L’anonimo Geco, appartiene a questo ultimo gruppo di persone, artisticamente poco dotate, ma con la voglia di comparire ovunque sia possibile, dai cartelli stradali alle sommità dei palazzi più alti, dai cavalcavia, ai muri delle vecchie fabbriche in disuso, a Roma e in altre città.

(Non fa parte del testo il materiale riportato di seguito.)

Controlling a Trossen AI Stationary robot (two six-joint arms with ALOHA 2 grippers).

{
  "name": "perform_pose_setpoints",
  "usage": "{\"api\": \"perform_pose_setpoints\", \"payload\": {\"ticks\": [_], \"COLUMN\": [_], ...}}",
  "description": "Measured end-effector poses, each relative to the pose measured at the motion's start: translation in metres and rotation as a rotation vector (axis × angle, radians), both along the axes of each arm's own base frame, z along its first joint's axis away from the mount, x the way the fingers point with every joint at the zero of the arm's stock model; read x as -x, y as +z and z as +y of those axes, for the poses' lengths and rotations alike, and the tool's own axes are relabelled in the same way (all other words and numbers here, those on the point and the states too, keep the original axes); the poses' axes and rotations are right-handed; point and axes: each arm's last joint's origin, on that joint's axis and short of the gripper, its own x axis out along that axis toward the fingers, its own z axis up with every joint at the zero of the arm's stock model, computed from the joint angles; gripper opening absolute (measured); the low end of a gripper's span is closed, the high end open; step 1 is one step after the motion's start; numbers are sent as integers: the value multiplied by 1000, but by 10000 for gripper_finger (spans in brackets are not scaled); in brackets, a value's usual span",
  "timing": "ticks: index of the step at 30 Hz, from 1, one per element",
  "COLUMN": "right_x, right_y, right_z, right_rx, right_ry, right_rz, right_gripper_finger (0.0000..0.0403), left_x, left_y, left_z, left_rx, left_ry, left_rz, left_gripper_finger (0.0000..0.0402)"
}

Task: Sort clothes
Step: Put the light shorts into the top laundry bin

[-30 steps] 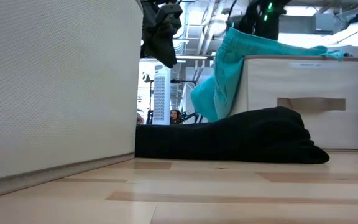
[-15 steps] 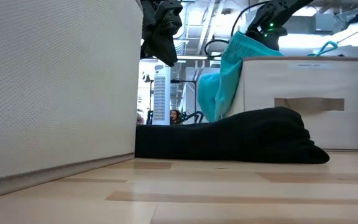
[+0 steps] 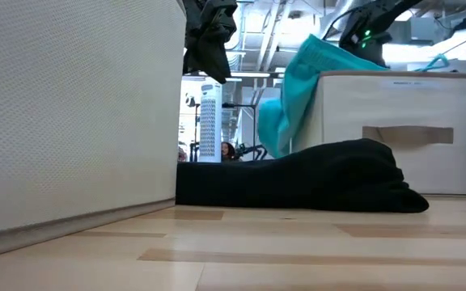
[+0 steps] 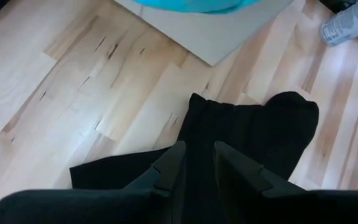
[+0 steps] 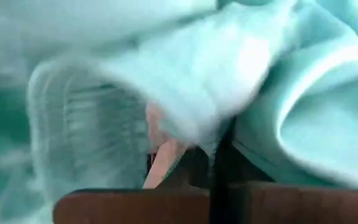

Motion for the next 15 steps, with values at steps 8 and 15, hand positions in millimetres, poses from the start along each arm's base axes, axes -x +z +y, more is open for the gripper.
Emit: {"api": "perform_pose_setpoints", "payload": {"ticks": [8, 15], "right_x": [16, 11], "right_y": [24, 33], "right_z": [3, 10], "right_rx": [119, 173], "right_ry": [-103, -9], "right_rz": [-77, -139], "right_gripper_finger": [5, 56], "left_x": [2, 2], "left_y": [4, 4], "left_z": [-2, -3], "left_rx": [-2, -2], "left_ry": [-2, -2], "left_rz": [-13, -15], "left_gripper_finger": [80, 80]}}
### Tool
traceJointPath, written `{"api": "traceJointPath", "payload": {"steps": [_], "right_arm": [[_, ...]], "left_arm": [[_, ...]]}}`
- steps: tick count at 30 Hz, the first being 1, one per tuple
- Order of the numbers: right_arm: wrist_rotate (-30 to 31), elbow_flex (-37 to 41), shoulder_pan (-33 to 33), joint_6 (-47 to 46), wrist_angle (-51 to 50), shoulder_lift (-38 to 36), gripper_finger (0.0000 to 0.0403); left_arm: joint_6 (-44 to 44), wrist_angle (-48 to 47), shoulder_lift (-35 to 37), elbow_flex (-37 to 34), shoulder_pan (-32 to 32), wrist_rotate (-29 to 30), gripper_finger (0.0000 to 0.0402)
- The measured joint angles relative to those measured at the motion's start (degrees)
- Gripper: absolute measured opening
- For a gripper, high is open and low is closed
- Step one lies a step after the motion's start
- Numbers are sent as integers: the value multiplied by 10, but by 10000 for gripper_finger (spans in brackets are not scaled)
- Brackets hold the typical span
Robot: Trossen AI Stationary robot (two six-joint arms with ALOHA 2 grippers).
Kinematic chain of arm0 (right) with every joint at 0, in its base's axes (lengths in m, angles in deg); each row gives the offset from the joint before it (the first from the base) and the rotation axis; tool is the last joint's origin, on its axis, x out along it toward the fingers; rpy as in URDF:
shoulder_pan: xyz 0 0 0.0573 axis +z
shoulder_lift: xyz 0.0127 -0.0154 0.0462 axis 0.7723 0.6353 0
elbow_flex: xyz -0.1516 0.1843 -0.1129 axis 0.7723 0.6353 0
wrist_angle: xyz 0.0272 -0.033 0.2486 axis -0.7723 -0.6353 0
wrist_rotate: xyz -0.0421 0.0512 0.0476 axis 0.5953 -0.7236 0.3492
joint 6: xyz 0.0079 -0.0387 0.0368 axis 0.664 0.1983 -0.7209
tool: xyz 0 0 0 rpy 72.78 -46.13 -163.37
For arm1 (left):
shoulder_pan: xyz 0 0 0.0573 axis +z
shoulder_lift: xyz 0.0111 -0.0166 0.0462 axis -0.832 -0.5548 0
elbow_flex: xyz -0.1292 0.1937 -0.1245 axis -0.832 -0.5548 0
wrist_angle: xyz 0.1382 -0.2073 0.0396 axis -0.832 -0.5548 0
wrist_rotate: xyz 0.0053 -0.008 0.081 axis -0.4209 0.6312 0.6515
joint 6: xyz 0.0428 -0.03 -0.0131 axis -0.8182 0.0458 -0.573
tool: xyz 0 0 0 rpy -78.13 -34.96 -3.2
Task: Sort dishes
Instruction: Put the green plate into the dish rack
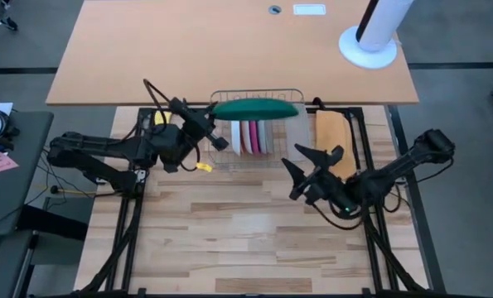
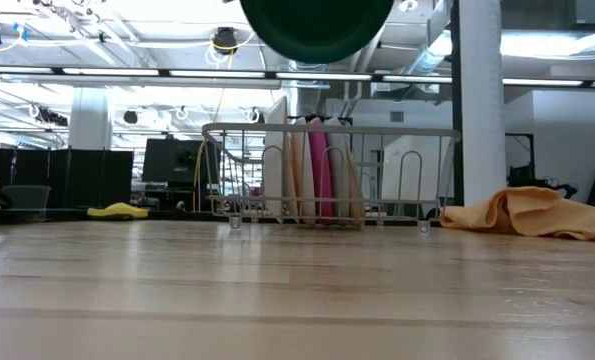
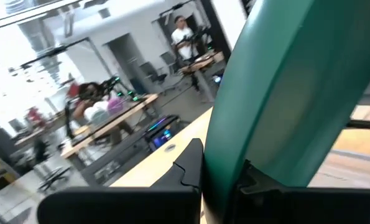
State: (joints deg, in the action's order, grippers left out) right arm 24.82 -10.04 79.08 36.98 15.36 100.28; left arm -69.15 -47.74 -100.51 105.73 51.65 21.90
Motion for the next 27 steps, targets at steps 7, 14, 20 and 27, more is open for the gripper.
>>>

L’anonimo Geco l’hanno beccato giorni fa, ed improvvisamente ha perso il suo anonimato. La sindaca di Roma Virginia Raggi ne ha annunciato la cattura con un enfasi tale da illuderci che avesse beccato un importante mafioso, piuttosto che un ragazzino con evidenti manie di protagonismo. Fin dal momento in cui l’hanno preso, ho immaginato i poliziotti che lo hanno arrestato, li ho immaginati curiosi di sapere il perché di tutte quelle scritte. Li ho immaginati simili a quelli che seguono Forest Gump nella sua folle corsa, domandandosi affascinati perché stia correndo. Li ho immaginati tutt’intorno a lui che domandavano – Diccelo, perché lo hai fatto? È una protesta? Un atto di ribellione? – mentre l’altro, con l’innocenza del bambino egocentrico che scrive il proprio nome ovunque, ribatteva – L’ho fatto perché voglio che tutti si ricordino il mio nome!

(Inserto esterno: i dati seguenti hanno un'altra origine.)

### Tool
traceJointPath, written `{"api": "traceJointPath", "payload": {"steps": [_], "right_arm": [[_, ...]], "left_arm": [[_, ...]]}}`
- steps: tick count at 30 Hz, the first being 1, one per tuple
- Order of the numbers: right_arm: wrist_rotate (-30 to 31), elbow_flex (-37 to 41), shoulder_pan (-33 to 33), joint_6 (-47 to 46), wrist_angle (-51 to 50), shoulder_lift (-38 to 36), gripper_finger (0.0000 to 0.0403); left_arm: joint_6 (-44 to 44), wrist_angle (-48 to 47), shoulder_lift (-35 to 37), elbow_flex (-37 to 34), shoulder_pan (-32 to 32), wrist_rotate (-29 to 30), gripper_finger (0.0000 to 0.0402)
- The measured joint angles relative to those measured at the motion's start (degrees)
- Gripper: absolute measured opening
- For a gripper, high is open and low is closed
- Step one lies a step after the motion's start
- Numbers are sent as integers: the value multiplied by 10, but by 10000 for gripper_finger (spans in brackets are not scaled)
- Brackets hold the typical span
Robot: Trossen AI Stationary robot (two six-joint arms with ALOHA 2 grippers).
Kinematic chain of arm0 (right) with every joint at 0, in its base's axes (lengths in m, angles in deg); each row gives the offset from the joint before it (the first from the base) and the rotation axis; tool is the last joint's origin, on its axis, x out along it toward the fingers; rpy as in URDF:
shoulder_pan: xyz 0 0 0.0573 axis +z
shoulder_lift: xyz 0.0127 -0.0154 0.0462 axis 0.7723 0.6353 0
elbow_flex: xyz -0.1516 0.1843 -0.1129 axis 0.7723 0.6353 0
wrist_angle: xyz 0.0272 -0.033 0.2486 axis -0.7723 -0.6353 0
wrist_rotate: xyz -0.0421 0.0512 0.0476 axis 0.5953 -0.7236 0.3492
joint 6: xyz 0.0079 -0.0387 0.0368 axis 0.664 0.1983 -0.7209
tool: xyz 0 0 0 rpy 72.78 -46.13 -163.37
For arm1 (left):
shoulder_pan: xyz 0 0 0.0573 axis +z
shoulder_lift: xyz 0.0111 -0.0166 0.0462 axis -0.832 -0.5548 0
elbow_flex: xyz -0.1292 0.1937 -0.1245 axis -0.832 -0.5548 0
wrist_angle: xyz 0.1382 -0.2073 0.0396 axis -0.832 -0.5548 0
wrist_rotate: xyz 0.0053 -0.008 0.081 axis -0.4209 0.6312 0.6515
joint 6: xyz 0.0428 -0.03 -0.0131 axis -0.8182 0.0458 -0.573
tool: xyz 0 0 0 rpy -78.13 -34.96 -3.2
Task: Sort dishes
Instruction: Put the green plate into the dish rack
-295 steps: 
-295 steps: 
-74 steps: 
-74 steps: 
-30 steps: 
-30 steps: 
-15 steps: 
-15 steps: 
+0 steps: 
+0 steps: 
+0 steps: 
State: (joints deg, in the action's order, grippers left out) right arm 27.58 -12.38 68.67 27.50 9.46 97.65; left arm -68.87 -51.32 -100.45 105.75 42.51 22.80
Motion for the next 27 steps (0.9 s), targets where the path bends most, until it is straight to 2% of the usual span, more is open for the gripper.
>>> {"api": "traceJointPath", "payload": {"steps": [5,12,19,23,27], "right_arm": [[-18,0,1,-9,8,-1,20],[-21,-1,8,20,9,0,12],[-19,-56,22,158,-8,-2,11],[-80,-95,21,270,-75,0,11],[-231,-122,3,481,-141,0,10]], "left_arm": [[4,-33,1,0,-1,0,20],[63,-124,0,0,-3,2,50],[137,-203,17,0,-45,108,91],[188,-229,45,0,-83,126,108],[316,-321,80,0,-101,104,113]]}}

Ecco io ci rido mentre scrivo questo post, mentre penso a questa scena dell’interrogatorio, mentre immagino questo ragazzo che si arrampica sulla cima di un palazzo per scrivere Geco. È un mondo assurdo, una società assurda, che genera mostri ancor più assurdi. I poliziotti che per un anno cercano di beccare uno che scrive il proprio nome sui palazzi per farsi ricordare da tutti, ma neanche su Topolino si leggono storie come questa.